Your assignment>
Set down exactly, from the records below, the line with "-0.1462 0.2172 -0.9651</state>" through the line with "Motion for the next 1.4", and nothing else.
..........
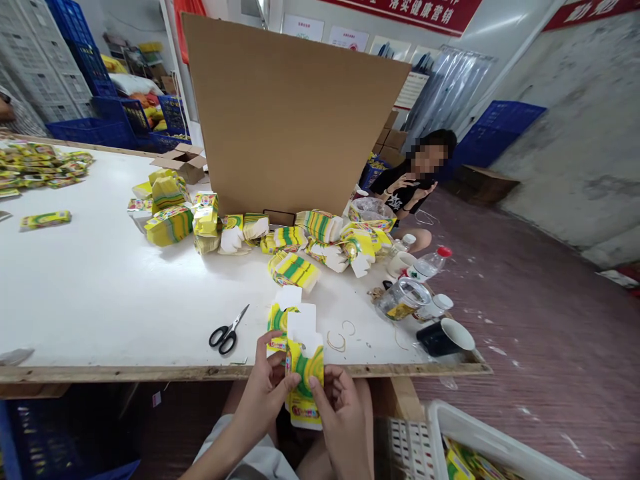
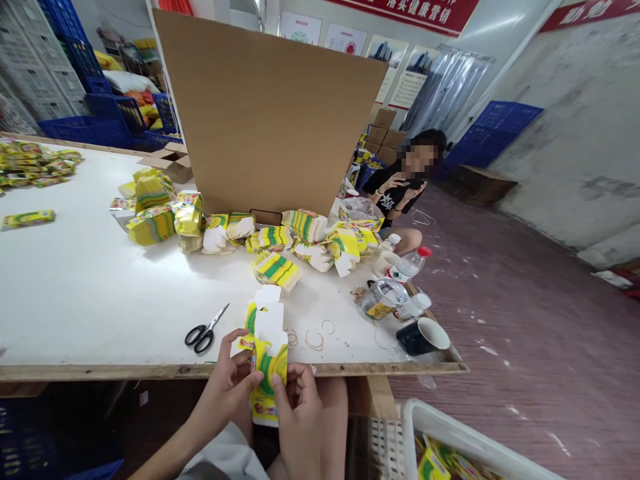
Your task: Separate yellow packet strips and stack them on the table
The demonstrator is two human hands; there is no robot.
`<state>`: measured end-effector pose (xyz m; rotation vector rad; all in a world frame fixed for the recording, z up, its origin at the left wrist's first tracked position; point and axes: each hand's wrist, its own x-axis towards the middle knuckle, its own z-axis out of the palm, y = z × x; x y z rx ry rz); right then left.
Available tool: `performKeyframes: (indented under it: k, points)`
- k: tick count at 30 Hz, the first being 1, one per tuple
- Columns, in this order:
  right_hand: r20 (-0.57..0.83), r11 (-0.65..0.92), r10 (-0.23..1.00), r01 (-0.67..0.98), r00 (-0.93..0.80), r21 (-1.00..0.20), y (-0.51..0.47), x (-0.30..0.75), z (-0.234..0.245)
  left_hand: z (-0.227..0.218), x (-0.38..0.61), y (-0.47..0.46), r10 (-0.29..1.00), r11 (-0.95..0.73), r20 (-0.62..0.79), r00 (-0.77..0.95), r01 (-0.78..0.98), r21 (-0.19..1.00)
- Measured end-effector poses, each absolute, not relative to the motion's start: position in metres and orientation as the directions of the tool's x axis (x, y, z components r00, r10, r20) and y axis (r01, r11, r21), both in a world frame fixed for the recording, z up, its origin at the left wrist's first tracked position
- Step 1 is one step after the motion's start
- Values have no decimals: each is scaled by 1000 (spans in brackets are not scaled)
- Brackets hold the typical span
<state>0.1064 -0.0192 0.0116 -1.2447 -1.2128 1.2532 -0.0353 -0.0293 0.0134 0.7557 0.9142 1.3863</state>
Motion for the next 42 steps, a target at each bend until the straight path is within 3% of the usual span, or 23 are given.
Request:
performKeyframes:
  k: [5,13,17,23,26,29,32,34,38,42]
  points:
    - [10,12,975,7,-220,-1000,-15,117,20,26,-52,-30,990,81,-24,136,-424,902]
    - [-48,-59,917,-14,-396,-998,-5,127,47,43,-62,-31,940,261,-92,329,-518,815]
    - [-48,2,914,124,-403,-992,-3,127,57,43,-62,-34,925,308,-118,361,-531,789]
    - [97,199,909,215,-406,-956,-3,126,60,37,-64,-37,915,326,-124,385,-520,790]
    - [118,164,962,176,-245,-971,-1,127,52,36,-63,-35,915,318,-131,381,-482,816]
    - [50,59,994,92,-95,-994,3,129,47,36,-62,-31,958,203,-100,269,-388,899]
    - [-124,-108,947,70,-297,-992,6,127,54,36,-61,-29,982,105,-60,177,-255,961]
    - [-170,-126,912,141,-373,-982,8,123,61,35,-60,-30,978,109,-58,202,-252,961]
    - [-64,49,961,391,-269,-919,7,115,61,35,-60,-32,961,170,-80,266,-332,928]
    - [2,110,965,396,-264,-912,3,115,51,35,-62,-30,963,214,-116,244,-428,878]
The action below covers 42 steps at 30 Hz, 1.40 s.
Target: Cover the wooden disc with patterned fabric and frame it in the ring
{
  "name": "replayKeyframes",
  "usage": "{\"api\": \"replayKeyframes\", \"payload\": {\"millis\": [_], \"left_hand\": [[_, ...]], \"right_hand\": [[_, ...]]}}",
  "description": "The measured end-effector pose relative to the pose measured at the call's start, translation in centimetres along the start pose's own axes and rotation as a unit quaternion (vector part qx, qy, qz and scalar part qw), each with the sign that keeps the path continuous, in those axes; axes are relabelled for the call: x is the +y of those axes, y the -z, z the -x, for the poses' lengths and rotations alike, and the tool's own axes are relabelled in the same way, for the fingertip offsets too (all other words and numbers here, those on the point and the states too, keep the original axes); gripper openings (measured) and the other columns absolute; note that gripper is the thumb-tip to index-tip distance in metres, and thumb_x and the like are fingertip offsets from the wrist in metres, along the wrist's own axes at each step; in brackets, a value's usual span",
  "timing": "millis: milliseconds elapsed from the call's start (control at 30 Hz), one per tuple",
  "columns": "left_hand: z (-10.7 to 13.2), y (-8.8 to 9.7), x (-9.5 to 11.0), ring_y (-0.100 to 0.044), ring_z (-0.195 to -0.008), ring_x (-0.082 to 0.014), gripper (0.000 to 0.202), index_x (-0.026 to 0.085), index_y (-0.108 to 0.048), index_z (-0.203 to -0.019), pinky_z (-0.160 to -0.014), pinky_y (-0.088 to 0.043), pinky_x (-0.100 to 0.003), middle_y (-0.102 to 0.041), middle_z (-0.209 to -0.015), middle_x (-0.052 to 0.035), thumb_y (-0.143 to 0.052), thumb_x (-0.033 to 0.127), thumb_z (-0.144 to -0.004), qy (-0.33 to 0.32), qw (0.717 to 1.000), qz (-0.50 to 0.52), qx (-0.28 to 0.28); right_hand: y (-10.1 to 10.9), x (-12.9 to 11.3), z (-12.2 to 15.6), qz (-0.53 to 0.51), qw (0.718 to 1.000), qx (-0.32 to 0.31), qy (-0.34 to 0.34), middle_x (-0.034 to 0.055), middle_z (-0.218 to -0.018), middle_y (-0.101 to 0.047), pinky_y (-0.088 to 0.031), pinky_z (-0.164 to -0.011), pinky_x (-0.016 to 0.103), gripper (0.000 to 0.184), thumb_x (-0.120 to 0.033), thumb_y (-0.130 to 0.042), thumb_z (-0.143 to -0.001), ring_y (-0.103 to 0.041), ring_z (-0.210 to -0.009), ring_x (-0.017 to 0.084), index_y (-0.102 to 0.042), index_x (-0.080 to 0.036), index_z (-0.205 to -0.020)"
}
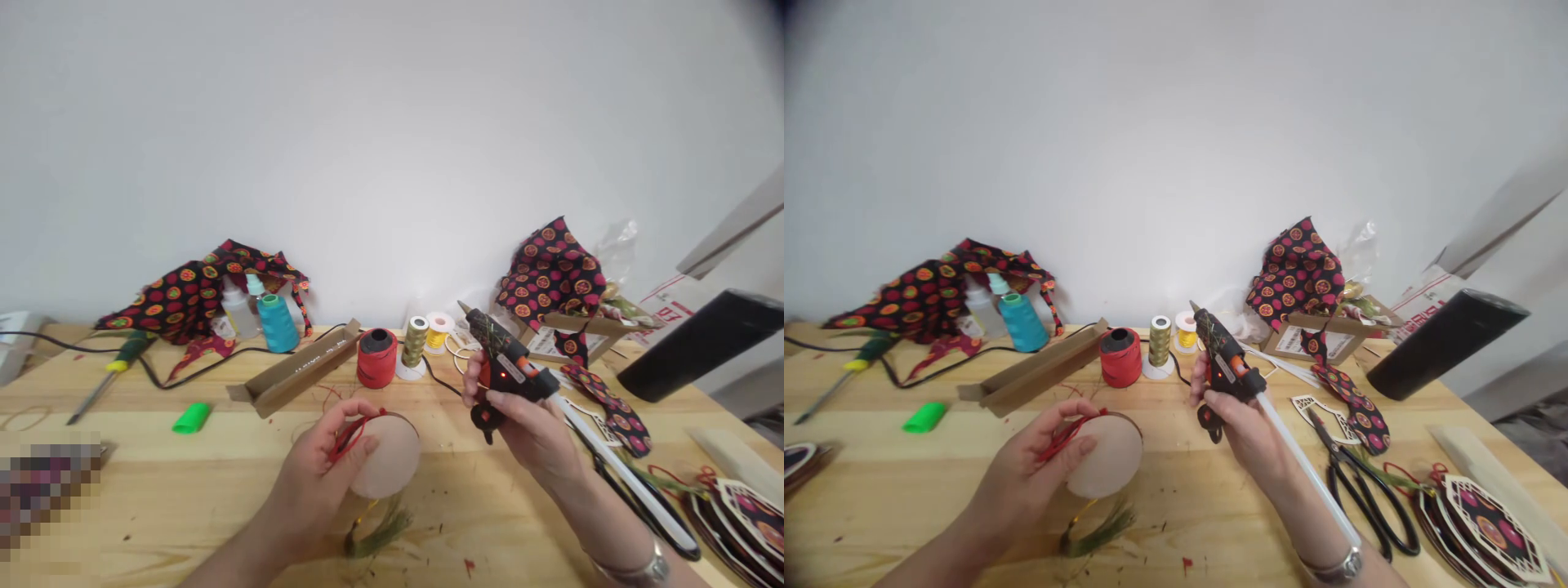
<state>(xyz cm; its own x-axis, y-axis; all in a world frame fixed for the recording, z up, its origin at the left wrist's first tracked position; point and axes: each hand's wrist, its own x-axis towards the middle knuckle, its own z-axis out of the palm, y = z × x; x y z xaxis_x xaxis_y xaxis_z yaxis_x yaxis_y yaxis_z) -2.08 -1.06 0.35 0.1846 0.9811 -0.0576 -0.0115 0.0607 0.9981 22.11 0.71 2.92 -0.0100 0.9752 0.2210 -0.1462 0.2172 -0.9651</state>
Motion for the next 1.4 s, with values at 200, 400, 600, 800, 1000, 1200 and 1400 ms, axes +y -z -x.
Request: {"api": "replayKeyframes", "payload": {"millis": [200, 400, 600, 800, 1000, 1200, 1400], "left_hand": [[0.2, -0.4, 0.1, -0.064, -0.073, -0.0161, 0.022, 0.023, -0.061, -0.095, -0.060, -0.050, -0.021, -0.072, -0.088, -0.0013, -0.068, 0.037, -0.080, -0.006, 0.999, 0.015, 0.038], [0.0, -0.3, -0.1, -0.067, -0.078, -0.0191, 0.025, 0.023, -0.060, -0.096, -0.062, -0.052, -0.023, -0.074, -0.092, -0.0038, -0.068, 0.040, -0.080, 0.011, 1.000, 0.021, 0.017], [0.1, -0.2, -0.4, -0.068, -0.080, -0.0191, 0.023, 0.024, -0.061, -0.098, -0.065, -0.053, -0.024, -0.075, -0.094, -0.0037, -0.066, 0.039, -0.082, 0.002, 1.000, 0.007, 0.001], [0.2, -0.3, -0.3, -0.069, -0.081, -0.0188, 0.022, 0.024, -0.060, -0.098, -0.066, -0.053, -0.023, -0.075, -0.096, -0.0035, -0.066, 0.038, -0.083, -0.002, 0.999, 0.032, -0.006], [0.2, -0.5, 0.0, -0.068, -0.076, -0.0178, 0.024, 0.023, -0.060, -0.096, -0.063, -0.052, -0.022, -0.075, -0.090, -0.0024, -0.069, 0.038, -0.080, 0.009, 0.999, 0.048, 0.004], [0.2, -0.6, 0.1, -0.069, -0.077, -0.0201, 0.027, 0.022, -0.060, -0.096, -0.064, -0.053, -0.025, -0.075, -0.092, -0.0050, -0.070, 0.040, -0.078, 0.014, 0.999, 0.039, 0.006], [0.1, -0.4, -0.2, -0.067, -0.075, -0.0166, 0.023, 0.024, -0.061, -0.096, -0.063, -0.052, -0.021, -0.075, -0.090, -0.0017, -0.068, 0.038, -0.081, 0.010, 0.999, 0.049, -0.018]], "right_hand": [[0.2, 0.9, 1.5, 0.165, 0.986, 0.005, 0.001, -0.0004, -0.061, -0.053, -0.038, -0.046, 0.024, 0.030, -0.048, -0.064, -0.080, -0.047, -0.052, 0.012, -0.063, -0.017, -0.079], [-1.0, -0.4, 2.7, 0.224, 0.958, -0.110, 0.141, 0.0054, -0.081, -0.066, -0.048, -0.065, 0.029, 0.035, -0.054, -0.058, -0.084, -0.062, -0.074, 0.020, -0.066, -0.020, -0.083], [-1.5, -1.0, 2.9, 0.278, 0.937, -0.159, 0.135, 0.0014, -0.067, -0.056, -0.038, -0.055, 0.027, 0.037, -0.052, -0.052, -0.087, -0.052, -0.060, 0.015, -0.062, -0.019, -0.074], [-1.4, -0.3, 2.9, 0.308, 0.923, -0.187, 0.134, -0.0005, -0.064, -0.051, -0.033, -0.054, 0.026, 0.028, -0.039, -0.054, -0.087, -0.048, -0.059, 0.013, -0.053, -0.019, -0.067], [-1.1, 0.3, 2.8, 0.325, 0.918, -0.194, 0.119, -0.0028, -0.064, -0.045, -0.030, -0.054, 0.026, 0.028, -0.035, -0.056, -0.086, -0.043, -0.058, 0.012, -0.045, -0.020, -0.065], [-1.1, 0.0, 2.8, 0.324, 0.916, -0.201, 0.123, -0.0036, -0.063, -0.043, -0.028, -0.053, 0.025, 0.031, -0.035, -0.057, -0.086, -0.042, -0.057, 0.011, -0.042, -0.020, -0.063], [-1.3, -0.1, 2.9, 0.332, 0.914, -0.203, 0.116, -0.0029, -0.062, -0.044, -0.030, -0.053, 0.025, 0.031, -0.036, -0.056, -0.086, -0.043, -0.057, 0.011, -0.043, -0.019, -0.063]]}}
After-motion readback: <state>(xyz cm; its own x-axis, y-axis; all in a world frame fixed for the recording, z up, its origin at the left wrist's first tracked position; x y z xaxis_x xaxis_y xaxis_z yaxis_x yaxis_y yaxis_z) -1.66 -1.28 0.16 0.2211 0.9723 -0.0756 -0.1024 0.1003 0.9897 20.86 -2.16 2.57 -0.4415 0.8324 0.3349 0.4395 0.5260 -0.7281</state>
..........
Task solution>
<state>(xyz cm; its own x-axis, y-axis; all in a world frame fixed for the recording, z up, its origin at the left wrist's first tracked position; point and axes: each hand's wrist, its own x-axis towards the middle knuckle, its own z-axis out of the palm, y = z × x; x y z xaxis_x xaxis_y xaxis_z yaxis_x yaxis_y yaxis_z) -2.08 -1.06 0.35 0.1846 0.9811 -0.0576 -0.0115 0.0607 0.9981 22.11 0.71 2.92 -0.0100 0.9752 0.2210 -0.1462 0.2172 -0.9651</state>
Motion for the next 1.4 s, with values at 200, 400, 600, 800, 1000, 1200 and 1400 ms, axes +y -z -x.

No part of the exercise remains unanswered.